* YOUR TASK
Among the records that follow, set down only the lines from the one containing "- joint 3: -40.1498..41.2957" to the one containing "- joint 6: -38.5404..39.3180", both included, exactly.

Data items

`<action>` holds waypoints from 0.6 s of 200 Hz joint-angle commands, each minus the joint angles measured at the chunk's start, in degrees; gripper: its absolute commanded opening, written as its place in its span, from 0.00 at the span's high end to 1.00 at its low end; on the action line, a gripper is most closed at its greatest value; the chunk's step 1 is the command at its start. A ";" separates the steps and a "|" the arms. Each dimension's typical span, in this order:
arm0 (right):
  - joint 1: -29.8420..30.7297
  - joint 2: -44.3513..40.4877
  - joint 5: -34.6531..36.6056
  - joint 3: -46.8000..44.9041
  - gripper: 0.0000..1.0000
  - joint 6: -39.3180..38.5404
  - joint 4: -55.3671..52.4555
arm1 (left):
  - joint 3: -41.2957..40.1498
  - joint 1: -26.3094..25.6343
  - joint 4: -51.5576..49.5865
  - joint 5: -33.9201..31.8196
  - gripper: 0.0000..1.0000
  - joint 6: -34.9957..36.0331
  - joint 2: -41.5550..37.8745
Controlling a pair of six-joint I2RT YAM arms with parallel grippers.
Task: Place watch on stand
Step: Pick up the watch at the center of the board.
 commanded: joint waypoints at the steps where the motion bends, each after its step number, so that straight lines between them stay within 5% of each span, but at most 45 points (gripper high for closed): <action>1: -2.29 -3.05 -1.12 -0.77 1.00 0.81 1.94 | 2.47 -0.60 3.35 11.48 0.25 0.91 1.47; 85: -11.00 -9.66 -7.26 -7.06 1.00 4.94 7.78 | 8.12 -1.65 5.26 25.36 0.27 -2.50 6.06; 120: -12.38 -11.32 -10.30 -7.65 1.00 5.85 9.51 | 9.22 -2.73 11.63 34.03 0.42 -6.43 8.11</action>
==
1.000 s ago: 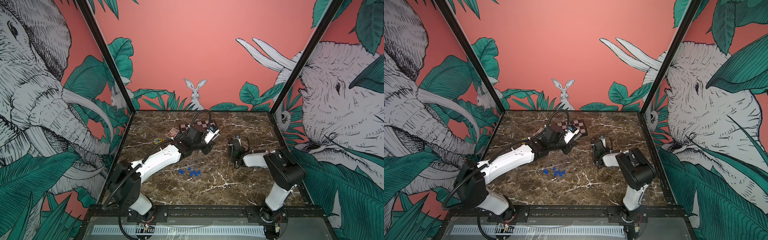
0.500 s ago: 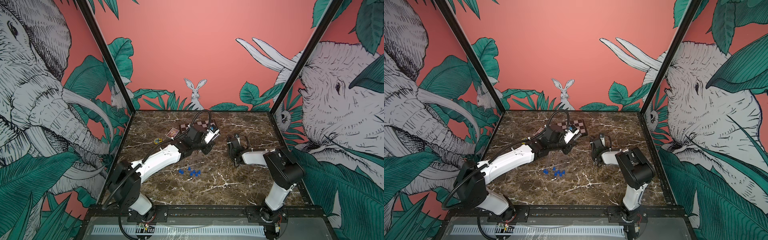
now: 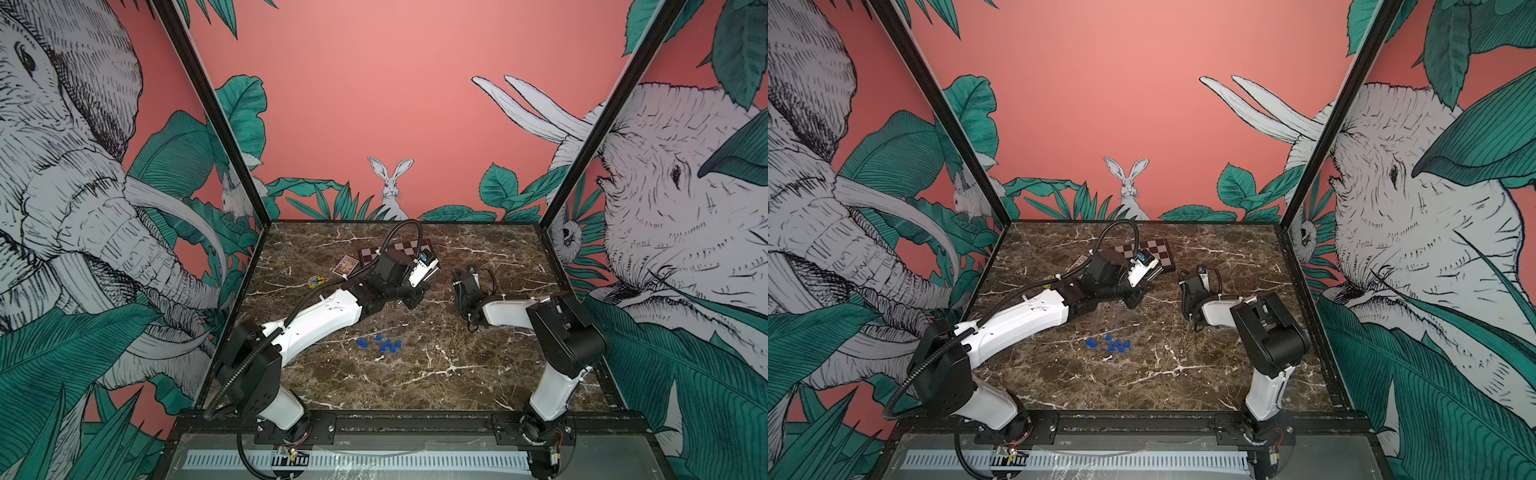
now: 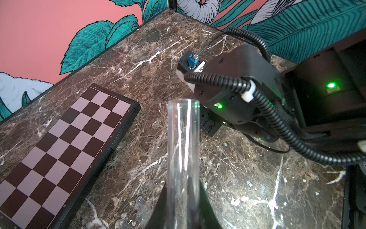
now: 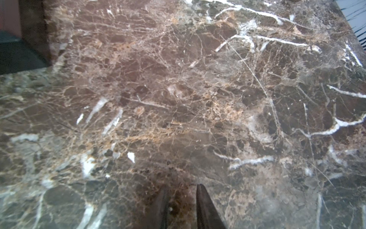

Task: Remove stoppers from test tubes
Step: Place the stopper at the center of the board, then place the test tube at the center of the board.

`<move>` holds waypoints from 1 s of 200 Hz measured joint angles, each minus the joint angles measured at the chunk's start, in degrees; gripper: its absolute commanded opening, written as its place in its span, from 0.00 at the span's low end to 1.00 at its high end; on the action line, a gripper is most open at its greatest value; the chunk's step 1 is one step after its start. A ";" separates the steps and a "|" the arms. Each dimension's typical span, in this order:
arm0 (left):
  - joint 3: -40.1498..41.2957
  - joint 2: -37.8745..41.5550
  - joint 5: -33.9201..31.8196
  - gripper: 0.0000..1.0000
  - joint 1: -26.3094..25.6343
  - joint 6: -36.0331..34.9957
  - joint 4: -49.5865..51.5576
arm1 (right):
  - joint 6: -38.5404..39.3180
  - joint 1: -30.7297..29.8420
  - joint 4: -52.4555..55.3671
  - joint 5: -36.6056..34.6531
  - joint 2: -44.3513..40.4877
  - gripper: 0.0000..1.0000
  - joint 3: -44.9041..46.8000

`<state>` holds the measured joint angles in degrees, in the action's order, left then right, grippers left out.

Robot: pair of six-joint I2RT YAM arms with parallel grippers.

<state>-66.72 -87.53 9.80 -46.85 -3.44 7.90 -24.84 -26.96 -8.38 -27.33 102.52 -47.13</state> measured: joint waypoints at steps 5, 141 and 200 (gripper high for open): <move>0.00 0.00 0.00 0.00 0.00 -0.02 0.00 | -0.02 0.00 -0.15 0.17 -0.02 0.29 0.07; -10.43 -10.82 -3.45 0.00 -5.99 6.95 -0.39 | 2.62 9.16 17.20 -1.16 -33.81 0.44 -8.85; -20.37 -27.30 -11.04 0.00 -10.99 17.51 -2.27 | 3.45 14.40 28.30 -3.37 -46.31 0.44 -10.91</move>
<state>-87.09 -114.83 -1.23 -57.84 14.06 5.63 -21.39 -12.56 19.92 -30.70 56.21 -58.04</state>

* RESULT OF THIS EXERCISE
  - joint 3: -40.1498..41.2957
  - joint 2: -37.8745..41.5550
  - joint 5: -33.9201..31.8196
  - gripper: 0.0000..1.0000
  - joint 1: -26.3094..25.6343
  - joint 6: -36.0331..34.9957
  - joint 4: -49.5865..51.5576
arm1 (right):
  - joint 6: -38.5404..39.3180

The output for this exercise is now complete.